• Exercise details
Could each entry below be written out exactly, with every picture dropped?

_ _ _ _ _

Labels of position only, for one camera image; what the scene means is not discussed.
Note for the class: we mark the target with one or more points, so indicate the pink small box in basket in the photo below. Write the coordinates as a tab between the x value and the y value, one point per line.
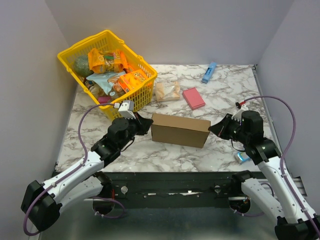
104	99

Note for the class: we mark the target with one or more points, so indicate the yellow plastic shopping basket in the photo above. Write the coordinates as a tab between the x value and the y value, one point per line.
107	40

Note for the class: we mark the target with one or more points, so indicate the pink flat box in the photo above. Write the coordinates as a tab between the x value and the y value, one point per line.
193	98

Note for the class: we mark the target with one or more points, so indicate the orange snack bag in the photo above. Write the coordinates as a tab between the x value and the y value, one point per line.
107	61

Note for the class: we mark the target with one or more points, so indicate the green round vegetable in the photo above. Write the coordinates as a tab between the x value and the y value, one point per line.
81	66

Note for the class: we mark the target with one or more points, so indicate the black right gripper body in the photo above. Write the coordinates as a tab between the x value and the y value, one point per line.
227	126

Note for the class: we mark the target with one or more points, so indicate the light blue bread bag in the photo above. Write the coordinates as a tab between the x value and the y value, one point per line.
109	83

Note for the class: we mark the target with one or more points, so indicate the blue narrow box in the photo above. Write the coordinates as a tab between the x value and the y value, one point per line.
209	72

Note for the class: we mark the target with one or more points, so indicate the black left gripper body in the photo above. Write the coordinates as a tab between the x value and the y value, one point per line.
139	127

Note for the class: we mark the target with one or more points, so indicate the brown cardboard box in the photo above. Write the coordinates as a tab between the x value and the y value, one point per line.
177	130

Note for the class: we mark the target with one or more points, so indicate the blue white toothpaste box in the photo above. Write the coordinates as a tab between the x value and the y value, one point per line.
242	157

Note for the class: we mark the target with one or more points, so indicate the beige tissue pack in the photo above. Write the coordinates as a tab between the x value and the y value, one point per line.
167	91

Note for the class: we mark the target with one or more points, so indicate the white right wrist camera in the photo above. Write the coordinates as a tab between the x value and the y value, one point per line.
241	107

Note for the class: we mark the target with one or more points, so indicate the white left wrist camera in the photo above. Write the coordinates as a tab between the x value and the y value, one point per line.
125	109

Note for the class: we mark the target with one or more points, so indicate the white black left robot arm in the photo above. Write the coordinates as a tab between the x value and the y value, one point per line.
43	203

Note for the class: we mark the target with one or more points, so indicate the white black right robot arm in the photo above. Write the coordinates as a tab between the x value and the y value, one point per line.
292	216

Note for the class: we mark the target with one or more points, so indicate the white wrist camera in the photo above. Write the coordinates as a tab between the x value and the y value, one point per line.
241	107
125	109

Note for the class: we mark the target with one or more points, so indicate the orange cracker box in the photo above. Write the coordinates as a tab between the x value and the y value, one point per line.
132	80

_ _ _ _ _

• Solution to this task
Labels of position only, for one camera image; what the scene means is not discussed.
Note for the class: we mark the target with one or more points, so indicate the pink small box in basket in the photo below. Write the coordinates as a tab between the x value and the y value, one point per line.
104	99

Note for the class: we mark the target with one or more points, so indicate the yellow plastic shopping basket in the photo above. Write the coordinates as a tab between the x value and the y value, one point per line.
107	40

Note for the class: we mark the target with one or more points, so indicate the pink flat box in the photo above. Write the coordinates as a tab between the x value and the y value, one point per line.
193	98

Note for the class: we mark the target with one or more points, so indicate the orange snack bag in the photo above. Write the coordinates as a tab between the x value and the y value, one point per line.
107	61

Note for the class: we mark the target with one or more points, so indicate the green round vegetable in the photo above. Write the coordinates as a tab between the x value and the y value, one point per line.
81	66

Note for the class: we mark the target with one or more points, so indicate the black right gripper body in the photo above. Write the coordinates as a tab between the x value and the y value, one point per line.
227	126

Note for the class: we mark the target with one or more points, so indicate the light blue bread bag in the photo above. Write the coordinates as a tab between the x value and the y value, one point per line.
109	83

Note for the class: we mark the target with one or more points, so indicate the blue narrow box in the photo above. Write the coordinates as a tab between the x value and the y value, one point per line.
209	72

Note for the class: we mark the target with one or more points, so indicate the black left gripper body in the photo above. Write the coordinates as a tab between the x value and the y value, one point per line.
139	127

Note for the class: we mark the target with one or more points, so indicate the brown cardboard box in the photo above. Write the coordinates as a tab between the x value and the y value, one point per line.
177	130

Note for the class: we mark the target with one or more points, so indicate the blue white toothpaste box in the photo above. Write the coordinates as a tab between the x value and the y value, one point per line.
242	157

Note for the class: we mark the target with one or more points, so indicate the beige tissue pack in the photo above. Write the coordinates as a tab between the x value and the y value, one point per line.
167	91

Note for the class: we mark the target with one or more points, so indicate the white right wrist camera in the photo above. Write the coordinates as a tab between the x value and the y value, one point per line.
241	107

Note for the class: we mark the target with one or more points, so indicate the white left wrist camera in the photo above. Write the coordinates as a tab between the x value and the y value, one point per line.
125	109

Note for the class: we mark the target with one or more points, so indicate the white black left robot arm in the photo above. Write the coordinates as a tab between the x value and the y value, one point per line.
43	203

Note for the class: we mark the target with one or more points, so indicate the white black right robot arm in the photo above. Write the coordinates as a tab between the x value and the y value, one point per line.
292	216

Note for the class: we mark the target with one or more points, so indicate the white wrist camera in the photo above. Write the coordinates as a tab between the x value and the y value, one point per line.
241	107
125	109

Note for the class: we mark the target with one or more points, so indicate the orange cracker box in the photo above. Write the coordinates as a tab between the x value and the y value, one point per line.
132	80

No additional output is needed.